Pancreatic cancer development is driven by somatic mutations in well-known cancer genes, including frequent activating mutations of the KRAS oncogene, and inactivating mutations of the CDKN2A (p16^INK4A), SMAD4, and TP53 tumor suppressor genes [5]. However, knowledge of these mutations has yet to be translated to improved disease management and patient survival. Thus, new insight is needed, and indeed major efforts have been undertaken to comprehensively catalog the full spectrum of disease-causing alterations in pancreatic cancer [6].

Recently, by array- and sequencing-based profiling of pancreatic cancer genomes, we uncovered deleterious deletions and mutations targeting key subunits of the SWItch/Sucrose Non-Fermentable (SWI/SNF) chromatin remodeling complex in at least one-third of pancreatic cancers [7], findings since confirmed by others [6, 8]. SWI/SNF (also referred to as BAF and PBAF complex) is a multi-subunit complex, conserved from yeast to humans, that uses the energy of ATP hydrolysis to reposition nucleosomes, and thus control the access of transcription factors to DNA [9–11]. Human SWI/SNF complexes contain either of two alternative catalytic (ATPase) subunits, SMARCA4 (BRG1) or SMARCA2 (BRM), one of three alternative DNA targeting/specificity subunits, ARID1A, ARID1B or PBRM1, as well as 8–10 other subunits.

SWI/SNF mutations have now been observed across many cancer types, and collectively in about 20% of all human cancers [12, 13]. In some cancer types, mutations are found predominantly in one specific subunit, e.g. ARID1A mutations in ovarian clear cell carcinoma [14], suggesting likely tissue and tumor-type specific functionality of SWI/SNF complexes. How SWI/SNF dysfunction contributes to cancer remains incompletely understood, though SWI/SNF has been reported to regulate the expression or activity of several cancer-relevant genes and pathways (in a variety of tumor types and model systems), including MYC, the RB pathway, the Hedgehog pathway, and Polycomb Repressive complexes [10]. Based in part on that knowledge, therapeutic strategies have begun emerging to specifically target cancers with SWI/SNF aberrations [15].

While most interest has focused on the role of SWI/SNF in regulating gene expression, SWI/SNF is also critical for DNA damage repair [16], including damage caused by ultraviolet light and DNA crosslinking agents [17–19]. In particular, SWI/SNF has been shown to promote the phosphorylation and recruitment of the modified histone H2AX to DNA double-strand breaks, an early step in DNA double-strand break repair [20]. Further, in head and neck squamous cell carcinoma, non-small cell lung cancer, and osteosarcoma cell lines, SWI/SNF dysfunction has been found to increase cellular sensitivity to DNA damaging agents, including cisplatin [18, 19]. Thus, we have hypothesized that the SWI/SNF aberrations commonly observed in pancreatic cancers might sensitize those tumors to DNA damaging agents.

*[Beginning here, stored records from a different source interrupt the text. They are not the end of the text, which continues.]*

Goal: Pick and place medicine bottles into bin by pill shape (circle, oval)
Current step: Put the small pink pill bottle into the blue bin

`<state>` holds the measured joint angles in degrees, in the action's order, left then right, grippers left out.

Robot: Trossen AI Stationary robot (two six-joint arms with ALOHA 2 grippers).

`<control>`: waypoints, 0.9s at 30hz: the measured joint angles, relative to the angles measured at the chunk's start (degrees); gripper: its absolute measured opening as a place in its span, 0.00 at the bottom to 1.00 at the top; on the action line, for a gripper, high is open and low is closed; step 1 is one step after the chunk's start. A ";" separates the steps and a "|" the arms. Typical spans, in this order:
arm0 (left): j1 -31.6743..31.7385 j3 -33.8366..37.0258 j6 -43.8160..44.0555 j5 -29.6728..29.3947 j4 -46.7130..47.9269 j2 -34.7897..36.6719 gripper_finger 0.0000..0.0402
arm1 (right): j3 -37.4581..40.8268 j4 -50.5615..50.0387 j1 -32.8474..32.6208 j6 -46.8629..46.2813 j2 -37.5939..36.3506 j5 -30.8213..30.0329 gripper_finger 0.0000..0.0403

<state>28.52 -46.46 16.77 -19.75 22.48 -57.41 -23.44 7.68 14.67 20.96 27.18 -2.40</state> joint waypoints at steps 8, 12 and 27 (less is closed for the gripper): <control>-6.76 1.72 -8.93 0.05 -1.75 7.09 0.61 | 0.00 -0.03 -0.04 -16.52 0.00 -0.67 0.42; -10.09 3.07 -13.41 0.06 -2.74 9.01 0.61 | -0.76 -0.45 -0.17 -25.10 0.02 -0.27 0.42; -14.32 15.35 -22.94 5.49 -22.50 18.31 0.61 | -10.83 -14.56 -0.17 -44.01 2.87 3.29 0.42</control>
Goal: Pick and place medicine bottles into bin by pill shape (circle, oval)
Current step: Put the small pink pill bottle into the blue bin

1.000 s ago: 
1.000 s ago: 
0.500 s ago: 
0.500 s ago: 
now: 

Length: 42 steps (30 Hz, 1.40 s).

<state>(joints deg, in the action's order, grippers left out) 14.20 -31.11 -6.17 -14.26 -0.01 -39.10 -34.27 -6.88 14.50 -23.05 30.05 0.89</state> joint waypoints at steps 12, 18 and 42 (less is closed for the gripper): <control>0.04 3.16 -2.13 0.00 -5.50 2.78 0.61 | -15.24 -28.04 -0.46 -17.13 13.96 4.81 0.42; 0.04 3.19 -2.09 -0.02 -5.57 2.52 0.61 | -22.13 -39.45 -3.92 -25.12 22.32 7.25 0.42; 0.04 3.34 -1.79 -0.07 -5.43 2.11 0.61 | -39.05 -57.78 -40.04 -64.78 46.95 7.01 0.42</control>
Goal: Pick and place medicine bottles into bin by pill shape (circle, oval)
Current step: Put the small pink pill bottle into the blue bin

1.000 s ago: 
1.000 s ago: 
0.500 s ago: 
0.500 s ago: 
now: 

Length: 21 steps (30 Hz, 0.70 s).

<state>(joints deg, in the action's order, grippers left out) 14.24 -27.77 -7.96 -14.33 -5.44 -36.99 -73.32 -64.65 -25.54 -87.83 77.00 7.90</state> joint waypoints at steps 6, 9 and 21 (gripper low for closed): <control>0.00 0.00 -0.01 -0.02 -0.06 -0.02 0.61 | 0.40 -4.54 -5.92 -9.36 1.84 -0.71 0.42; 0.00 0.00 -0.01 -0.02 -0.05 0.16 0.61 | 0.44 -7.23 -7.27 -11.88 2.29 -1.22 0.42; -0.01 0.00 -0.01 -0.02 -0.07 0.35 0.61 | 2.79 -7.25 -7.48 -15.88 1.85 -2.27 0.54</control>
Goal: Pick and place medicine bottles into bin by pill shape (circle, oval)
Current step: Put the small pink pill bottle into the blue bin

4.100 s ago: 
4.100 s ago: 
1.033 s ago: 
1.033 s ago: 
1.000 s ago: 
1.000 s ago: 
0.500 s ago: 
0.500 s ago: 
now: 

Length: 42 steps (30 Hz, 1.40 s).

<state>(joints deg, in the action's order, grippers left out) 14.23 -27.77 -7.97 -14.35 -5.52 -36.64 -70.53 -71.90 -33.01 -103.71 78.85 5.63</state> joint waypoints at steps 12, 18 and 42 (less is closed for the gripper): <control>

Here, we sought to test whether knockdown or re-expression of key SWI/SNF subunits might alter the sensitivity of pancreatic epithelial cells to DNA damaging agents, and if so whether the presence of SWI/SNF aberrations in patient tumors might correlate with responsiveness to DNA-damaging chemotherapy regimens.

RESULTS

SMARCA4 knockdown sensitizes pancreatic ductal epithelial cells to DNA damaging agents

SWI/SNF complexes not only function in regulating transcription, but also play important roles in DNA damage repair [16]. Thus, we have postulated that SWI/SNF dysfunction might sensitize pancreatic cancer cells to DNA damaging agents. To investigate, we first modeled SWI/SNF dysfunction in normal (HPV16 E6/E7-immortalized) human pancreatic ductal epithelial (HPDE) cells [21], by RNA interference (RNAi) mediated knockdown of the SWI/SNF catalytic subunit SMARCA4 (BRG1). We then challenged the SMARCA4-knockdown cells to a variety of chemotherapeutic agents, focusing on those that have been evaluated clinically in the treatment of pancreatic cancer [22].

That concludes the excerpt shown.